> DIRECTIONS FOR THIS TASK
Retype the data that follows line by line, exactly, and leave its pictures out.

> Saved data entries
===============

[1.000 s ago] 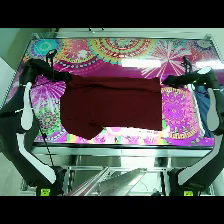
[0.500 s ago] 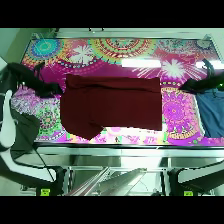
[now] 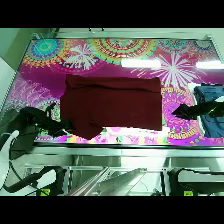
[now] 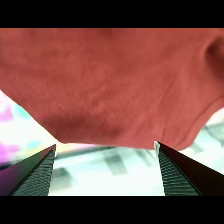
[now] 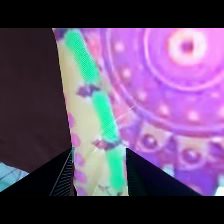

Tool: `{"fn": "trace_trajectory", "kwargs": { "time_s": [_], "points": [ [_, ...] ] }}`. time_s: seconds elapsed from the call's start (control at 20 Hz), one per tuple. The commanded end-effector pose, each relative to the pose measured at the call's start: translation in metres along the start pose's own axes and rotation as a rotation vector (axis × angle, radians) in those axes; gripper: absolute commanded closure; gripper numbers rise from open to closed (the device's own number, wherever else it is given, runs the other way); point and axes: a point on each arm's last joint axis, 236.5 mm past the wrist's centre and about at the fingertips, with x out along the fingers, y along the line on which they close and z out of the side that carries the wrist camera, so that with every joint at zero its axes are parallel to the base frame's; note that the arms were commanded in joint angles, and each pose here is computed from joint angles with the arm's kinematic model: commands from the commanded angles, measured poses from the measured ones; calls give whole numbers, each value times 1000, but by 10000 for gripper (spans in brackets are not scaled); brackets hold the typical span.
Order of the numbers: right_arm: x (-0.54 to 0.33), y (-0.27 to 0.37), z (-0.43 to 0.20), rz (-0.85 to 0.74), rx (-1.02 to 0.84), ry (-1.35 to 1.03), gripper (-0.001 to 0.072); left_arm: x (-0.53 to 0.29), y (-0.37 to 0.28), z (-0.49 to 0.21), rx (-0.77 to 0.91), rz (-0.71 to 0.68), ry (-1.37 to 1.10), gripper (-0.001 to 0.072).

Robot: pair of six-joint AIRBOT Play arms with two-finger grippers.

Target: Fold the shirts.

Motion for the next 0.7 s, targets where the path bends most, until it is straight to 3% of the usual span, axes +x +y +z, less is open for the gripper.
{"fn": "trace_trajectory", "kwargs": {
  "time_s": [0.0,0.1,0.2,0.25,0.3,0.35,0.4,0.65],
  "points": [
    [16,-2,-5,39,45,-2,349,10,2,10,-33,-14,-108,25],
    [29,-1,-9,67,68,32,349,12,4,17,-39,-10,-114,28],
    [44,3,-15,80,52,75,349,9,-3,30,-32,-40,-130,333],
    [51,8,-18,88,38,94,349,5,-12,39,-24,-72,-152,403],
    [58,13,-21,92,27,117,349,-1,-21,48,-20,-103,-181,413],
    [64,19,-27,99,13,147,349,-7,-30,56,-15,-132,-203,530],
    [70,27,-34,108,-3,183,349,-12,-35,58,3,-140,-205,692],
    [77,43,-80,156,7,317,350,-20,-38,46,13,-171,-143,689]
  ]
}}
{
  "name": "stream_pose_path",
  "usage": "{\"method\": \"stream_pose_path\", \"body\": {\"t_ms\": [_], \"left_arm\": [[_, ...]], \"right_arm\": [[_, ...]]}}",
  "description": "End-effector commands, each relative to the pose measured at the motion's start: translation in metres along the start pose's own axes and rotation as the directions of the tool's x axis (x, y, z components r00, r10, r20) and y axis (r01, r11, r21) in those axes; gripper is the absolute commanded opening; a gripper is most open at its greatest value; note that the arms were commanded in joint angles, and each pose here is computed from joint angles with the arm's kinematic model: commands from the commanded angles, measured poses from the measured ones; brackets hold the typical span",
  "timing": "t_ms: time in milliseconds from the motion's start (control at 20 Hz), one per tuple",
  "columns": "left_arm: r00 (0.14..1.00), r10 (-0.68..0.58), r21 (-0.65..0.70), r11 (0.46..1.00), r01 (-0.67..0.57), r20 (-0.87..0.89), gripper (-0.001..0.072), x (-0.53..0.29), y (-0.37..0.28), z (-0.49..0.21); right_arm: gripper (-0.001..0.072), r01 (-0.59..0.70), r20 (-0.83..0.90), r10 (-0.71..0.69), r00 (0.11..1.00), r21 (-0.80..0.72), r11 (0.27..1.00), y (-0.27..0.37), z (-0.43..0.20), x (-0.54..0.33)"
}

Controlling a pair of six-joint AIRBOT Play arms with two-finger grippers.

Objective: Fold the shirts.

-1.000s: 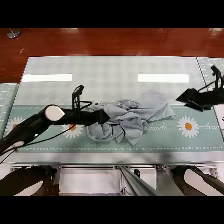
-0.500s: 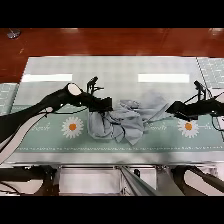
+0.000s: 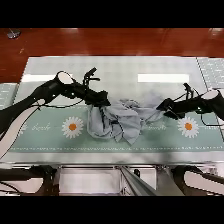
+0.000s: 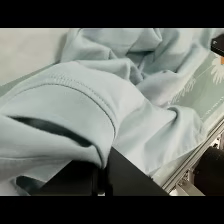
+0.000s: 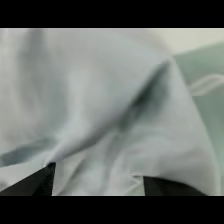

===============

> ANSWER BELOW
[1.000 s ago] 
[0.500 s ago] 
[now] 
[now] 
[now] 

Tool: `{"fn": "trace_trajectory", "kwargs": { "time_s": [_], "points": [ [_, ...] ] }}`. time_s: seconds elapsed from the call's start (control at 20 Hz), one per tuple. The commanded end-effector pose, each relative to the pose measured at the call's start: translation in metres along the start pose's own axes and rotation as a rotation vector (axis × angle, radians) in those axes; gripper: absolute commanded closure; gripper numbers rise from open to closed (the device's own number, wherever else it is given, runs the other way); point and axes: a point on each arm's last joint axis, 236.5 mm past the wrist's centre and about at the fingertips, with x out along the fingers, y along the line on which they close and z out of the side that carries the wrist camera, so that with every joint at zero its axes are parallel to the base frame's; note that the arms were commanded in joint angles, and each pose here is computed from joint angles with the arm's kinematic model: commands from the commanded angles, measured poses from the measured ones; calls give whole numbers, each value times 1000, but by 10000 for gripper (spans in brackets are not scaled); brackets hold the typical span.
Order of the numbers: right_arm: x (-0.54 to 0.33), y (-0.27 to 0.37), z (-0.43 to 0.20), rz (-0.85 to 0.74), rx (-1.02 to 0.84), ry (-1.35 to 1.03), gripper (-0.001 to 0.072); left_arm: x (-0.53 to 0.29), y (-0.37 to 0.28), z (-0.49 to 0.21), rx (-0.77 to 0.91), rz (-0.71 to 0.68), ry (-1.37 to 1.10), gripper (-0.001 to 0.072).

Robot: pair of six-joint AIRBOT Play arms with two-finger grippers.

Target: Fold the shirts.

Motion for the next 0.7 s, targets where the path bends most, until it is straight to 3% of the usual span, axes +x +y +z, less is open for the gripper.
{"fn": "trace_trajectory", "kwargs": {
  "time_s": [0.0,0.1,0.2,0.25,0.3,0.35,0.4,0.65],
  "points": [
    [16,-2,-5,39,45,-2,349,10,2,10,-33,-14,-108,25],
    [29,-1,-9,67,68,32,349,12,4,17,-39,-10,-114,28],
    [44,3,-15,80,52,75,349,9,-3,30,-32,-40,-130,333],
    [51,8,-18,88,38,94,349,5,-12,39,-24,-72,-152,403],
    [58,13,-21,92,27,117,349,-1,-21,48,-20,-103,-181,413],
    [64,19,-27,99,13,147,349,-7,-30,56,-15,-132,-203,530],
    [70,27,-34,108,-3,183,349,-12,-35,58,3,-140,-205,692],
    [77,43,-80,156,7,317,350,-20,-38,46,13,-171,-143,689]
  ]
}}
{
  "name": "stream_pose_path",
  "usage": "{\"method\": \"stream_pose_path\", \"body\": {\"t_ms\": [_], \"left_arm\": [[_, ...]], \"right_arm\": [[_, ...]]}}",
  "description": "End-effector commands, each relative to the pose measured at the motion's start: translation in metres along the start pose's own axes and rotation as the directions of the tool's x axis (x, y, z components r00, r10, r20) and y axis (r01, r11, r21) in those axes; gripper is the absolute commanded opening; a gripper is most open at its greatest value; note that the arms were commanded in joint angles, and each pose here is computed from joint angles with the arm's kinematic model: commands from the commanded angles, measured poses from the measured ones; brackets hold the typical span",
  "timing": "t_ms: time in milliseconds from the motion's start (control at 20 Hz), one per tuple",
  "columns": "left_arm: r00 (0.14..1.00), r10 (-0.68..0.58), r21 (-0.65..0.70), r11 (0.46..1.00), r01 (-0.67..0.57), r20 (-0.87..0.89), gripper (-0.001..0.072), x (-0.53..0.29), y (-0.37..0.28), z (-0.49..0.21); right_arm: gripper (-0.001..0.072), r01 (-0.59..0.70), r20 (-0.83..0.90), r10 (-0.71..0.69), r00 (0.11..1.00), r21 (-0.80..0.72), r11 (0.27..1.00), y (-0.27..0.37), z (-0.43..0.20), x (-0.54..0.33)"
}

Controlling a pair of six-joint AIRBOT Play arms with two-finger grippers.

Objective: Fold the shirts.

-1.000s: 
-0.500s: 
+0.000s: 
+0.000s: 
+0.000s: 

No part of the exercise is left unanswered.